Optimizing nanofluid thermophysical properties (TPPs) is essential for advancing heat transfer applications; however, most studies focus on two-objective optimization, limiting their real-world applicability. This study presents a novel multi-objective optimization framework integrating response surface methodology (RSM) with enhanced hill climbing (EHC) algorithm and strength Pareto evolutionary algorithm II (SPEA-II) to optimize multiple TPPs. The weighted Tchebycheff method (WTM) is employed for decision-making, ensuring a balanced and application-specific selection of nanofluids. The RSM models demonstrated high predictive accuracy, with R values exceeding 0.99 for all key TPPs. The quartic model for density ratio (DR) and cubic model for viscosity ratio (VR) confirmed the framework's reliability with R values of 0.9982 and 0.9938, respectively. The fifth-order models for specific heat capacity ratio (SHCR) and thermal conductivity ratio (TCR) achieved R values of 0.9999 and 0.9971, respectively. The four-objective optimization using SPEA-II and WTM provided optimal nanofluid selection based on specific priorities. When all objectives are equally weighted, ZnO at 35.409 °C and 1.150% volume fraction (VF) offers a balanced performance. Prioritizing density reduction shifts the selection to ZnO at 25 °C and 0.860% VF, improving flowability. Emphasizing viscosity reduction selects CeO at 37.772 °C and 0.985% VF, while maximizing SHCR leads to CeO at 42.078 °C and 0.875% VF, enhancing heat storage. TCR optimization favors CeO at 37.313 °C and 1.399% VF, demonstrating that higher VF enhances conductivity. The results confirm ZnO's versatility, AlO's advantage in heat storage, and CeO's effectiveness in high-temperature applications, ensuring optimal selection for engineering applications.

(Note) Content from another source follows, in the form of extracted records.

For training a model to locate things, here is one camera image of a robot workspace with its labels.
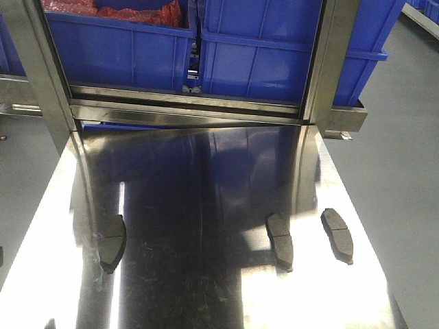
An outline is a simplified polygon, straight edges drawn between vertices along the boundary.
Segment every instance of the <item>steel bar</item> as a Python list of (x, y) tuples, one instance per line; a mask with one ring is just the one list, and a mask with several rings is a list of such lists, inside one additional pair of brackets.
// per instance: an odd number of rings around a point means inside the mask
[(323, 135), (361, 0), (323, 1), (300, 118)]
[(58, 153), (76, 130), (70, 91), (39, 0), (3, 0), (0, 10)]

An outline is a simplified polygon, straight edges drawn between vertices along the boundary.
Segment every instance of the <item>metal rail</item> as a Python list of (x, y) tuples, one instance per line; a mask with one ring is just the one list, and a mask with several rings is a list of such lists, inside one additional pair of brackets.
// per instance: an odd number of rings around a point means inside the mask
[(5, 0), (0, 10), (31, 88), (23, 78), (2, 75), (0, 100), (11, 104), (7, 108), (15, 113), (36, 113), (27, 106), (38, 106), (58, 151), (64, 148), (70, 132), (77, 130), (75, 121), (79, 119), (178, 127), (317, 125), (323, 136), (326, 129), (358, 131), (367, 112), (332, 109), (332, 103), (360, 1), (323, 1), (305, 98), (302, 106), (297, 106), (161, 90), (69, 86), (40, 1)]

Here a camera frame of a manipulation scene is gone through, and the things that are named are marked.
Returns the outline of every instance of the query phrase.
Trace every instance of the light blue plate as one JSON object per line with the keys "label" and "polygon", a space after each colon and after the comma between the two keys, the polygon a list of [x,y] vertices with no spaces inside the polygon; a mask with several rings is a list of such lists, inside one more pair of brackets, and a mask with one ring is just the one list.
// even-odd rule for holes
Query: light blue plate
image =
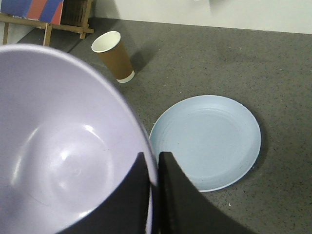
{"label": "light blue plate", "polygon": [[183,100],[155,123],[150,140],[155,155],[172,152],[201,192],[225,188],[255,163],[261,132],[252,113],[227,97],[205,95]]}

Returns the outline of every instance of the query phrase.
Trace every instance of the cup rim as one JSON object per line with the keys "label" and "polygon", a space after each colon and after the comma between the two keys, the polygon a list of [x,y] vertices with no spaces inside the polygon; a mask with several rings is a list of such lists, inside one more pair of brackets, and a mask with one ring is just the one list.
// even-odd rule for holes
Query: cup rim
{"label": "cup rim", "polygon": [[[108,47],[108,48],[106,48],[106,49],[104,49],[104,50],[96,50],[96,49],[95,49],[96,45],[97,45],[101,40],[103,40],[105,37],[111,36],[111,34],[115,34],[115,36],[117,36],[116,42],[115,42],[112,46],[110,46],[110,47]],[[110,32],[107,32],[107,33],[102,34],[102,35],[99,36],[97,39],[95,39],[94,42],[93,42],[92,45],[91,45],[91,49],[93,50],[93,52],[96,52],[96,53],[107,52],[107,51],[113,49],[115,46],[117,46],[118,43],[120,42],[120,40],[121,40],[121,35],[120,35],[119,32],[117,32],[117,31],[110,31]]]}

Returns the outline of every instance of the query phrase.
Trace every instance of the easel leg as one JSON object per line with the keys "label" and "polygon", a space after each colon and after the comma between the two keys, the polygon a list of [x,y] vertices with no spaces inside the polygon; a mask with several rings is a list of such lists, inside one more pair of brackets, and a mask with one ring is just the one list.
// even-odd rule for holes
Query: easel leg
{"label": "easel leg", "polygon": [[6,45],[8,43],[8,34],[9,34],[9,23],[4,23],[4,32],[2,41],[3,45]]}
{"label": "easel leg", "polygon": [[50,23],[47,23],[45,26],[44,39],[43,39],[44,46],[50,45],[51,32],[52,32],[52,25]]}
{"label": "easel leg", "polygon": [[80,39],[85,39],[86,37],[86,31],[89,28],[89,15],[91,11],[91,6],[92,6],[92,1],[93,0],[87,0],[87,3],[85,5],[85,10],[82,14],[82,28],[83,28],[83,33],[80,34]]}

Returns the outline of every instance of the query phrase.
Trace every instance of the painting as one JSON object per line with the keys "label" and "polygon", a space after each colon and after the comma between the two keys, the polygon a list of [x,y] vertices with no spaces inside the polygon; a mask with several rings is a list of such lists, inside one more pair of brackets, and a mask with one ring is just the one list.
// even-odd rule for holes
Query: painting
{"label": "painting", "polygon": [[1,12],[40,20],[43,22],[60,24],[64,0],[2,0]]}

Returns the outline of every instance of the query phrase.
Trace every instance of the plate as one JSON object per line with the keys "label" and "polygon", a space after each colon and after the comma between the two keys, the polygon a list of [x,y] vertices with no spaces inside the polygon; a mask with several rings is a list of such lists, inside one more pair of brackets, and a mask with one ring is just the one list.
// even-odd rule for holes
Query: plate
{"label": "plate", "polygon": [[225,188],[255,163],[261,132],[252,113],[227,97],[185,99],[165,111],[150,140],[155,155],[172,152],[183,172],[201,192]]}
{"label": "plate", "polygon": [[76,223],[118,187],[139,152],[157,186],[148,136],[101,74],[30,44],[2,46],[0,61],[0,233],[58,233]]}

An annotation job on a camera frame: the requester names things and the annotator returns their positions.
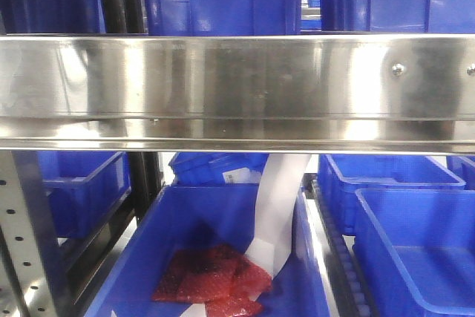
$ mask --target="stainless steel beam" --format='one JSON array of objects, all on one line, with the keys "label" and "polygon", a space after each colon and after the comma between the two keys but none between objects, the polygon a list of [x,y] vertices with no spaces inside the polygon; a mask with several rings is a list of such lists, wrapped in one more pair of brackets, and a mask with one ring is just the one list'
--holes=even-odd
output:
[{"label": "stainless steel beam", "polygon": [[0,151],[0,226],[30,317],[74,316],[36,153]]},{"label": "stainless steel beam", "polygon": [[475,36],[3,36],[0,147],[475,151]]}]

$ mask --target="white label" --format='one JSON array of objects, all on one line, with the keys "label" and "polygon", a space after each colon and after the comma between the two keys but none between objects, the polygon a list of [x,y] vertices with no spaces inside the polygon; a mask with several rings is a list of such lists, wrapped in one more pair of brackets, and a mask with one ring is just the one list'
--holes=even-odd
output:
[{"label": "white label", "polygon": [[232,171],[223,172],[224,182],[226,183],[249,183],[251,179],[251,170],[247,167]]},{"label": "white label", "polygon": [[120,188],[124,186],[124,168],[122,167],[124,159],[124,157],[121,157],[118,159],[118,161],[116,161],[117,187]]}]

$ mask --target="red package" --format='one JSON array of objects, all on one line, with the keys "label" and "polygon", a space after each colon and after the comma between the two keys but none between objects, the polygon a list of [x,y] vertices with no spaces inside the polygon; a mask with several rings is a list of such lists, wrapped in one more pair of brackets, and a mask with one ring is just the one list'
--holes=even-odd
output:
[{"label": "red package", "polygon": [[229,245],[180,250],[171,259],[154,301],[206,303],[208,317],[250,317],[263,310],[249,298],[269,291],[272,278]]},{"label": "red package", "polygon": [[271,286],[272,278],[267,271],[243,256],[232,281],[231,294],[252,297],[270,291]]},{"label": "red package", "polygon": [[177,292],[177,301],[200,304],[231,294],[232,278],[239,260],[216,260],[205,262],[199,269],[188,271]]},{"label": "red package", "polygon": [[206,303],[207,317],[253,317],[262,311],[261,304],[248,298],[229,297]]}]

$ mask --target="screw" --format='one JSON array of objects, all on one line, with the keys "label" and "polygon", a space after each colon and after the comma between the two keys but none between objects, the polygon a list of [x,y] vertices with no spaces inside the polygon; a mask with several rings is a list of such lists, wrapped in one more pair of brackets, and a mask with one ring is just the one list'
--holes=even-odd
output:
[{"label": "screw", "polygon": [[475,76],[475,63],[472,63],[470,66],[468,66],[467,75]]},{"label": "screw", "polygon": [[393,75],[396,77],[402,76],[402,74],[406,71],[406,67],[401,65],[400,63],[396,63],[392,68],[391,71]]}]

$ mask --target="metal shelf rail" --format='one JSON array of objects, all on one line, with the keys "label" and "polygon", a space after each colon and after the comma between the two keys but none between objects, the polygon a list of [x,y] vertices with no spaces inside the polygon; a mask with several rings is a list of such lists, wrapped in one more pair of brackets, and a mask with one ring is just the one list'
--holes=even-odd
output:
[{"label": "metal shelf rail", "polygon": [[139,151],[145,171],[160,150],[470,153],[474,77],[469,35],[0,37],[0,228],[30,317],[74,307],[22,150]]}]

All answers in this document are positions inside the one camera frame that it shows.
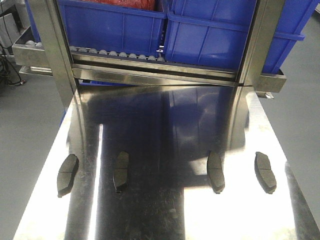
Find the stainless steel surface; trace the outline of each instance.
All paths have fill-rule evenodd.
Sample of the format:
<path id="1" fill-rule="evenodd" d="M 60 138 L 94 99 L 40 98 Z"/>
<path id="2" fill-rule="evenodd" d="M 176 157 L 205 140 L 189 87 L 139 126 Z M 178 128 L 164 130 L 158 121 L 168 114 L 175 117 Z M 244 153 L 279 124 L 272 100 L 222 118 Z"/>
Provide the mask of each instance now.
<path id="1" fill-rule="evenodd" d="M 73 64 L 72 71 L 77 79 L 94 80 L 129 85 L 190 85 L 212 84 L 235 86 L 234 81 L 206 79 L 173 74 L 154 73 L 149 71 L 127 70 L 102 66 Z"/>
<path id="2" fill-rule="evenodd" d="M 52 77 L 50 68 L 34 67 L 34 66 L 22 66 L 19 73 L 27 75 L 42 75 Z"/>
<path id="3" fill-rule="evenodd" d="M 175 73 L 182 76 L 197 75 L 206 76 L 205 78 L 225 79 L 234 81 L 235 73 L 230 69 L 219 69 L 173 62 L 156 62 L 141 59 L 123 59 L 115 56 L 101 56 L 84 52 L 72 52 L 74 63 L 85 65 L 98 65 L 114 68 L 136 68 L 137 70 L 152 71 L 157 73 Z"/>
<path id="4" fill-rule="evenodd" d="M 264 67 L 285 0 L 257 0 L 236 81 L 256 87 Z"/>
<path id="5" fill-rule="evenodd" d="M 231 112 L 241 115 L 232 126 L 240 137 L 228 137 Z M 130 155 L 128 186 L 117 194 L 121 151 Z M 208 185 L 210 151 L 223 159 L 221 194 Z M 256 178 L 256 152 L 268 155 L 273 194 Z M 79 170 L 71 194 L 58 198 L 69 154 Z M 252 87 L 80 87 L 14 240 L 320 239 L 286 162 Z"/>
<path id="6" fill-rule="evenodd" d="M 67 108 L 77 89 L 72 73 L 72 56 L 56 0 L 29 0 L 56 87 Z"/>
<path id="7" fill-rule="evenodd" d="M 29 40 L 34 40 L 30 27 L 24 31 L 12 46 L 16 64 L 50 68 L 45 50 L 42 47 L 25 45 Z"/>
<path id="8" fill-rule="evenodd" d="M 256 91 L 279 93 L 286 80 L 287 77 L 282 72 L 280 74 L 263 73 L 258 81 L 255 82 L 254 89 Z"/>

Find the metal frame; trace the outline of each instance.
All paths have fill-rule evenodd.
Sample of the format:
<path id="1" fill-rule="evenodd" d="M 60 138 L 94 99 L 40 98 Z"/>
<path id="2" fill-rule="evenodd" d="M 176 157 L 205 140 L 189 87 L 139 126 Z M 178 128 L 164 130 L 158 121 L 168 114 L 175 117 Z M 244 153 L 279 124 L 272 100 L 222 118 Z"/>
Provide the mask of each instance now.
<path id="1" fill-rule="evenodd" d="M 264 67 L 285 0 L 257 0 L 236 81 L 255 87 Z"/>
<path id="2" fill-rule="evenodd" d="M 68 108 L 77 84 L 72 72 L 73 60 L 58 2 L 56 0 L 29 0 L 29 4 L 62 104 Z"/>
<path id="3" fill-rule="evenodd" d="M 77 89 L 77 79 L 144 86 L 190 84 L 253 86 L 256 91 L 279 92 L 286 77 L 282 74 L 261 75 L 261 72 L 284 3 L 285 0 L 257 0 L 238 73 L 228 69 L 151 63 L 138 59 L 123 60 L 117 57 L 71 52 L 57 0 L 29 0 L 45 51 L 20 44 L 14 46 L 14 51 L 18 52 L 16 57 L 18 64 L 29 62 L 28 66 L 31 67 L 51 68 L 62 103 L 66 108 Z M 31 68 L 24 70 L 27 73 L 33 71 Z M 39 74 L 42 71 L 36 68 L 35 72 Z"/>

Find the stainless steel table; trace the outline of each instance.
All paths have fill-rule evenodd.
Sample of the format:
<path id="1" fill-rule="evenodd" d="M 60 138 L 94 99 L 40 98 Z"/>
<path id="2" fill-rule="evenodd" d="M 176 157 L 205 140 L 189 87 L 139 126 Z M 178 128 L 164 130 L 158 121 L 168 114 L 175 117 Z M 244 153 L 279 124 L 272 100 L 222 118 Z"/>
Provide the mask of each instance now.
<path id="1" fill-rule="evenodd" d="M 129 153 L 128 185 L 113 172 Z M 210 152 L 225 188 L 214 193 Z M 255 173 L 268 155 L 276 190 Z M 57 174 L 79 159 L 71 194 Z M 304 240 L 319 229 L 252 87 L 80 87 L 61 124 L 14 240 Z"/>

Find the blue plastic bin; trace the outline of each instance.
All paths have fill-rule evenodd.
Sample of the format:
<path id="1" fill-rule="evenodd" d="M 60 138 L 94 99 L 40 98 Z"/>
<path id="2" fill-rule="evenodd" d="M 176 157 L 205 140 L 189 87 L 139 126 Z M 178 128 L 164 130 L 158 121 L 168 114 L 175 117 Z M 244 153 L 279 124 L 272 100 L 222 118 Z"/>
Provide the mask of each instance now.
<path id="1" fill-rule="evenodd" d="M 249 25 L 255 0 L 173 0 L 175 15 L 230 24 Z"/>
<path id="2" fill-rule="evenodd" d="M 286 0 L 276 32 L 300 34 L 319 0 Z M 249 25 L 255 0 L 172 0 L 175 15 Z"/>
<path id="3" fill-rule="evenodd" d="M 36 43 L 38 43 L 38 42 L 41 41 L 40 40 L 40 35 L 39 35 L 38 30 L 37 30 L 34 17 L 32 16 L 32 12 L 31 12 L 31 8 L 30 8 L 30 5 L 28 3 L 28 0 L 25 0 L 25 7 L 26 7 L 26 11 L 27 11 L 28 16 L 29 16 L 30 26 L 31 26 L 31 31 L 32 31 L 32 34 L 33 34 L 34 41 Z"/>
<path id="4" fill-rule="evenodd" d="M 79 0 L 58 2 L 70 45 L 157 56 L 167 18 L 162 0 L 159 11 Z M 39 35 L 34 21 L 31 24 L 33 34 Z"/>
<path id="5" fill-rule="evenodd" d="M 165 59 L 237 70 L 248 36 L 249 26 L 201 20 L 168 12 L 164 42 Z M 276 32 L 263 72 L 276 74 L 296 41 L 304 35 Z"/>

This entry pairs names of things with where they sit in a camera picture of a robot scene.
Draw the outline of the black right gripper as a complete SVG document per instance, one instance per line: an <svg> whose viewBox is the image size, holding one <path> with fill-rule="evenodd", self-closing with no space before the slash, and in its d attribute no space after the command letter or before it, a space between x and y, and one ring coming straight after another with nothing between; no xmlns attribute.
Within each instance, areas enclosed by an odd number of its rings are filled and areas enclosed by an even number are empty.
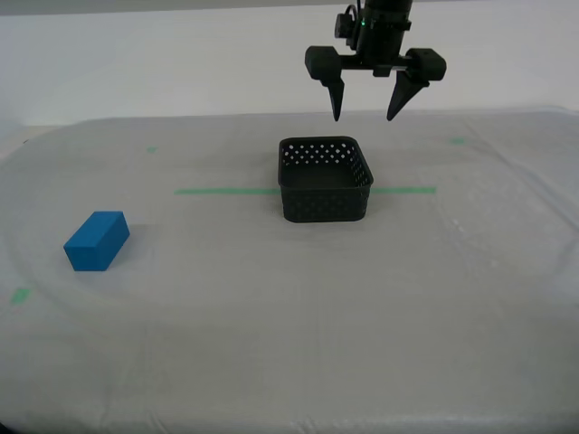
<svg viewBox="0 0 579 434"><path fill-rule="evenodd" d="M342 55L331 46L310 46L305 52L305 65L312 80L328 90L333 118L339 121L345 83L341 78L346 71L371 71L375 77L389 77L396 69L396 83L386 119L392 121L422 89L432 81L440 81L447 70L446 61L430 48L412 48L400 54L404 34L411 22L379 22L357 20L341 25L341 38L355 53Z"/></svg>

优化纳米流体的热物理性质(TPPs)对于推进传热应用至关重要;然而,大多数研究集中在双目标优化上,限制了它们在现实世界中的适用性。本研究提出了一种新颖的多目标优化框架,将响应面方法(RSM)与增强爬山(EHC)算法和强度帕累托进化算法II(SPEA-II)相结合,以优化多个TPPs。采用加权切比雪夫方法(WTM)进行决策,确保对纳米流体进行平衡且针对特定应用的选择。RSM模型显示出较高的预测准确性,所有关键TPPs的R值均超过0.99。密度比(DR)的四次模型和粘度比(VR)的三次模型分别以0.9982和0.9938的R值证实了该框架的可靠性。比热容比(SHCR)和热导率比(TCR)的五阶模型分别实现了0.9999和0.9971的R值。使用SPEA-II和WTM进行的四目标优化基于特定优先级提供了最佳纳米流体选择。当所有目标权重相等时,温度为35.409°C、体积分数(VF)为1.150%的ZnO具有平衡的性能。将密度降低作为优先考虑因素会将选择转向温度为25°C、VF为0.860%的ZnO,从而改善流动性。强调粘度降低会选择温度为37.772°C、VF为0.985%的CeO,而将SHCR最大化会导致温度为42.078°C、VF为0.875%的CeO,增强蓄热能力。TCR优化有利于温度为37.313°C、VF为1.399%的CeO,表明较高的VF会提高电导率。结果证实了ZnO的通用性、AlO在蓄热方面的优势以及CeO在高温应用中的有效性,确保了工程应用的最佳选择。